Quote from: Aisla on October 04, 2014, 11:26:25 PM
Jess
I sense that you are strong, much stronger than many of us.
Perhaps early in our journeys we need or think we need more validation and recognition.  Your point that it shouldn't be necessary is fair but we are flawed, insecure, vulnerable and having been hurt, are often quick to fear or 'identify' an attack or an invalidation. Having said this as I have become more certain of my identity I am less and less concerned by what may or may not be invalidation, deliberate or unintentional.
Safe travels
Aisla

I am definitely not stronger than anyone else here. Believe me hon, nobody is more flawed than I am. I am probably the weakest one here. I am probably the biggest coward here. We have been beaten down. We have been ridiculed, we have been put down. We all should find strength from that. We are here. We are breathing still.

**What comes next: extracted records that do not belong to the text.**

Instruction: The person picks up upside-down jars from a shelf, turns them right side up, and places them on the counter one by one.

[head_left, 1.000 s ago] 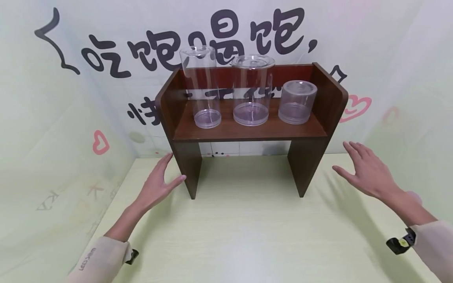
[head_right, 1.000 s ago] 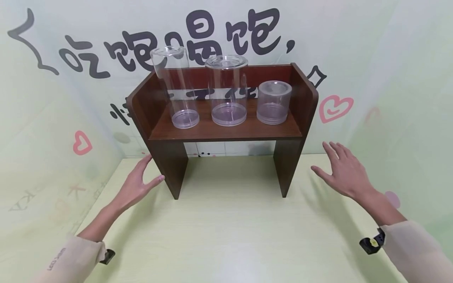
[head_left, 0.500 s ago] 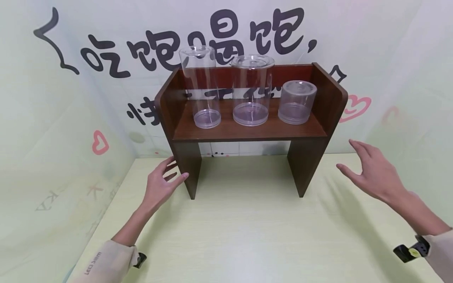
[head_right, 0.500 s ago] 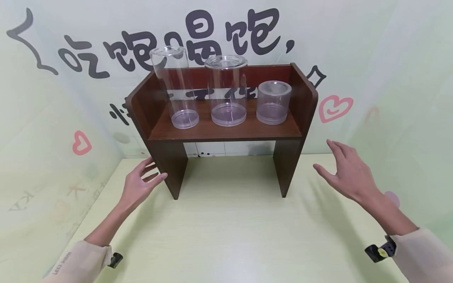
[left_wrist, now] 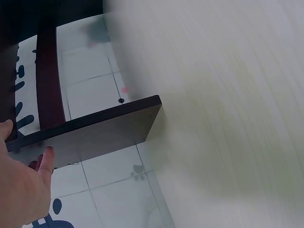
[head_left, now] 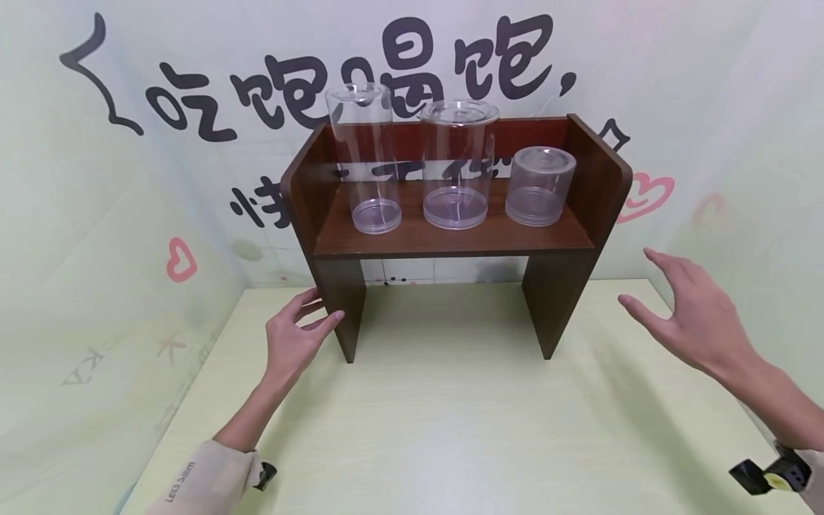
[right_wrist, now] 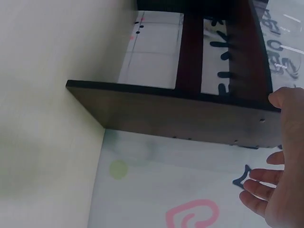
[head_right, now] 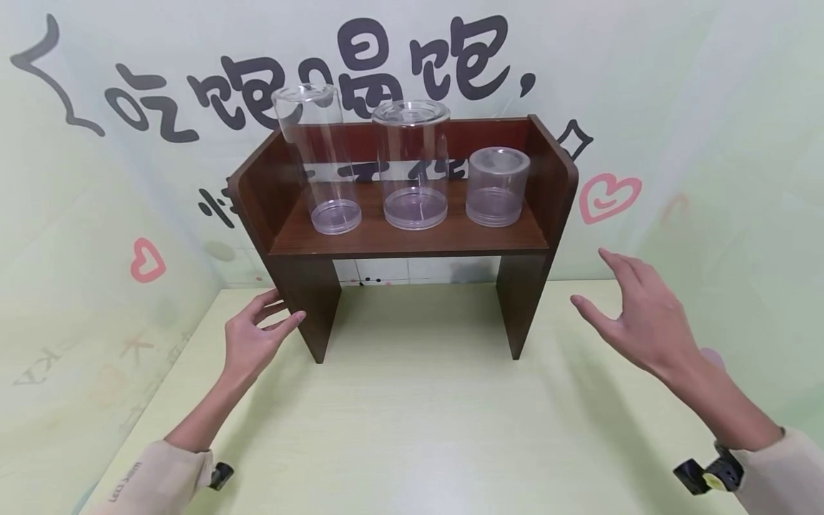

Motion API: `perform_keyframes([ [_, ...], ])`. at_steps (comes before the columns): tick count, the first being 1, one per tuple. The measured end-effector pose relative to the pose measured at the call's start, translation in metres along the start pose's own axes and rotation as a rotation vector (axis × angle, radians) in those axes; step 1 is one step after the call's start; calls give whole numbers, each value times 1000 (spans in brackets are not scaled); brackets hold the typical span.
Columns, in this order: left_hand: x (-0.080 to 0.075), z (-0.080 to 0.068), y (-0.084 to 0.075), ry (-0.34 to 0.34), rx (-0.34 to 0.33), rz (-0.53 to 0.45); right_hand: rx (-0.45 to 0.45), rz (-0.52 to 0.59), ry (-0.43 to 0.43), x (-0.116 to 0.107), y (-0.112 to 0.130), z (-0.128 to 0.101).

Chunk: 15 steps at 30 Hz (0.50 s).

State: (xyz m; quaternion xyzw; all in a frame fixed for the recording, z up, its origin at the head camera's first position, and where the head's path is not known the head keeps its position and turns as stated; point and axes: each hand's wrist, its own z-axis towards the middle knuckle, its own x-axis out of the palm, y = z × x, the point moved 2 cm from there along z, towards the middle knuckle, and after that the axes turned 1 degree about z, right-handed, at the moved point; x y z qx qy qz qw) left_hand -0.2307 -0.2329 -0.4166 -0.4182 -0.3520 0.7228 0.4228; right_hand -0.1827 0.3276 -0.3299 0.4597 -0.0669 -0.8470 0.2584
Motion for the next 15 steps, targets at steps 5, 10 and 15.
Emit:
perform_keyframes([
  [5,4,-1,-2,-42,32,-5,-7,36,-87,-7,16,0],
  [10,7,-2,-1,-74,76,20,-38,86,-165,-17,32,2],
  [15,10,-1,-2,-122,101,104,-78,131,-213,-26,48,7],
])
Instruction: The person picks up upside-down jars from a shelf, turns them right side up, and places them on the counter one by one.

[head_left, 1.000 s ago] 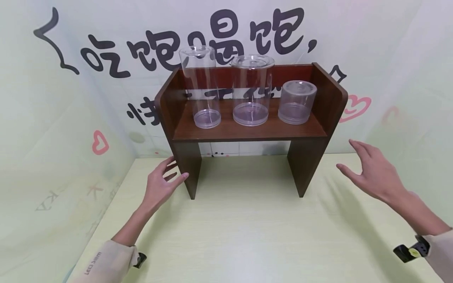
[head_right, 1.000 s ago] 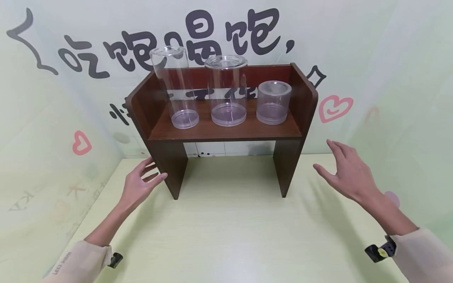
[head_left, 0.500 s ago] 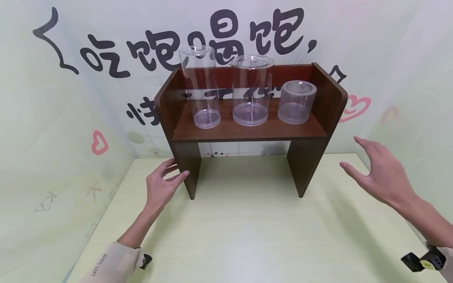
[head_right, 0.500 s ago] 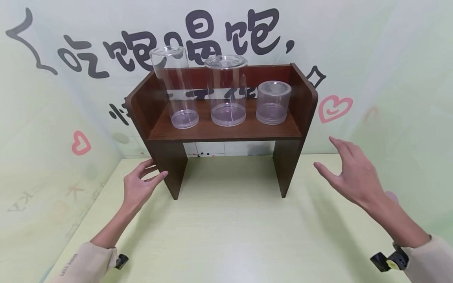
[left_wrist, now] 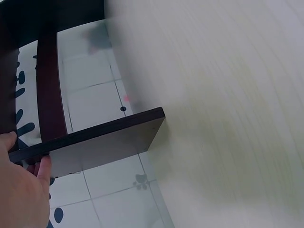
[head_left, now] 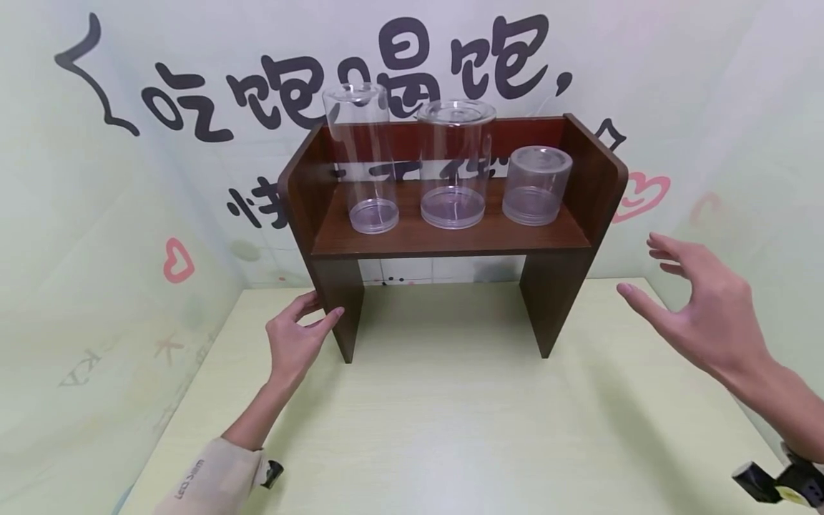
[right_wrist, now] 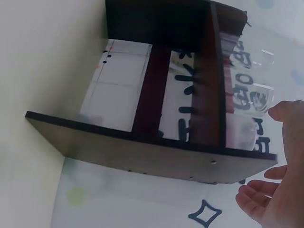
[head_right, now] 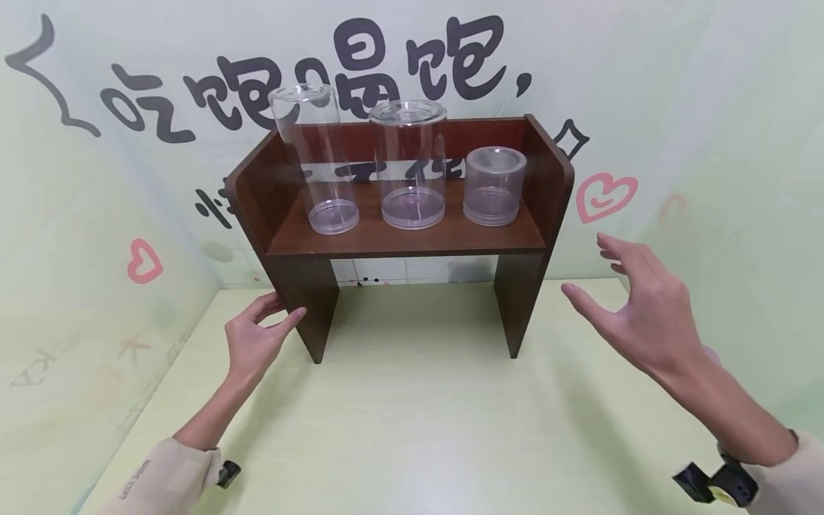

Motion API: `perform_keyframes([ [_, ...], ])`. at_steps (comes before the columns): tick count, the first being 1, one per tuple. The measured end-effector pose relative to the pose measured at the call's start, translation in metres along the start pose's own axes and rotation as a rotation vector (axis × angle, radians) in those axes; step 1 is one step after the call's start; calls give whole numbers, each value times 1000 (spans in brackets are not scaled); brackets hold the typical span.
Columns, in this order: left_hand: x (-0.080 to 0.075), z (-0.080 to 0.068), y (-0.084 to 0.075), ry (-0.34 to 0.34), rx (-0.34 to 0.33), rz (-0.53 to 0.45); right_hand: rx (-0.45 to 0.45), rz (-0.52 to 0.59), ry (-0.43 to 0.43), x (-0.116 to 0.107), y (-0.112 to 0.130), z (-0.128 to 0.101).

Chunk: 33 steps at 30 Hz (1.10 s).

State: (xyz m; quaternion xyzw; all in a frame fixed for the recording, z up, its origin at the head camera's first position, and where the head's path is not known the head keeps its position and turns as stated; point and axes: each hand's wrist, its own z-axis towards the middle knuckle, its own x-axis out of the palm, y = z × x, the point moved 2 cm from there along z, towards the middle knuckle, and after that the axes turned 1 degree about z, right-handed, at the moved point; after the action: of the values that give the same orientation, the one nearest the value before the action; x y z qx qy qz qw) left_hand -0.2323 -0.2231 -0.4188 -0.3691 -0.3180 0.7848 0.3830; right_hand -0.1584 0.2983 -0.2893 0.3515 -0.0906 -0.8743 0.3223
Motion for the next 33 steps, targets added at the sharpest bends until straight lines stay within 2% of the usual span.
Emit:
perform_keyframes([
  [7,5,1,-3,-63,13,66,-16,46,-40,-4,26,12],
  [16,8,1,-5,-106,37,59,-65,105,-69,3,60,31],
  [25,10,-1,-4,-118,56,80,-37,92,-15,18,82,55],
  [33,11,-1,-4,-115,64,82,-15,44,-2,39,86,77],
])
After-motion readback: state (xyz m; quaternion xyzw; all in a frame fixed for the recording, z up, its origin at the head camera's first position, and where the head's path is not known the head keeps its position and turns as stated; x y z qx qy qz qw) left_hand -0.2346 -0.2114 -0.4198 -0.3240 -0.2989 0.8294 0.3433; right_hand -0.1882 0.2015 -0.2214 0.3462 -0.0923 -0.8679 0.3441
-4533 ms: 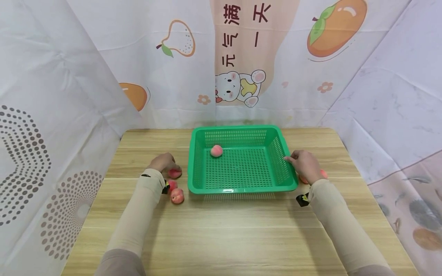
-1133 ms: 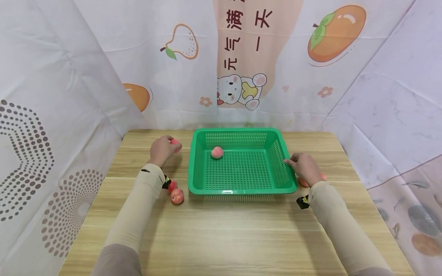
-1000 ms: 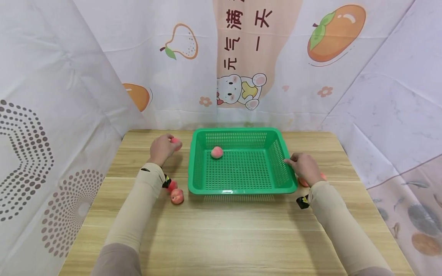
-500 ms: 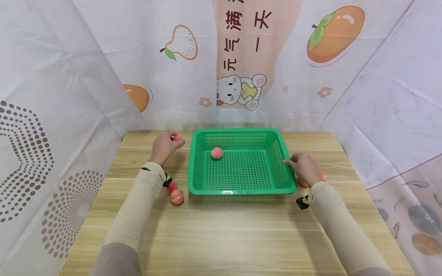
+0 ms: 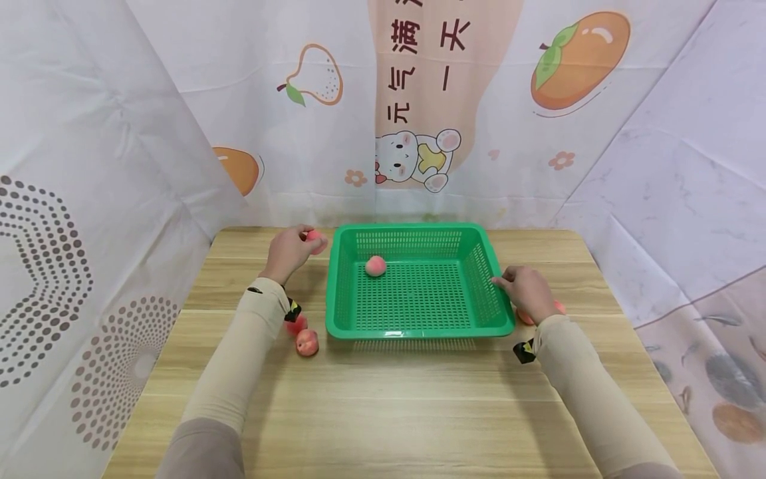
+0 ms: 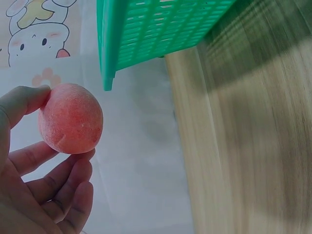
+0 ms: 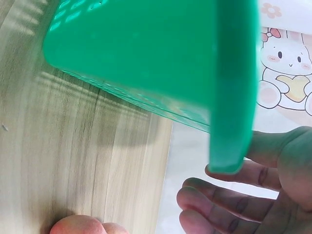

We have strength, more than you or anyone will ever know. Whether MTF, FTM, NB GQ, A or whatever else we call ourselves.

That is my whole point. We don't need validation. Personally I don't even want validation from society. We are who we are and as long as we are valid to ourselves that is all that matters. I am valid to myself. I know who I am. But no Aisla, I am no stronger than anyone else. As a matter of fact I am probably weaker than anyone else here. I rally hate to say that but it is true.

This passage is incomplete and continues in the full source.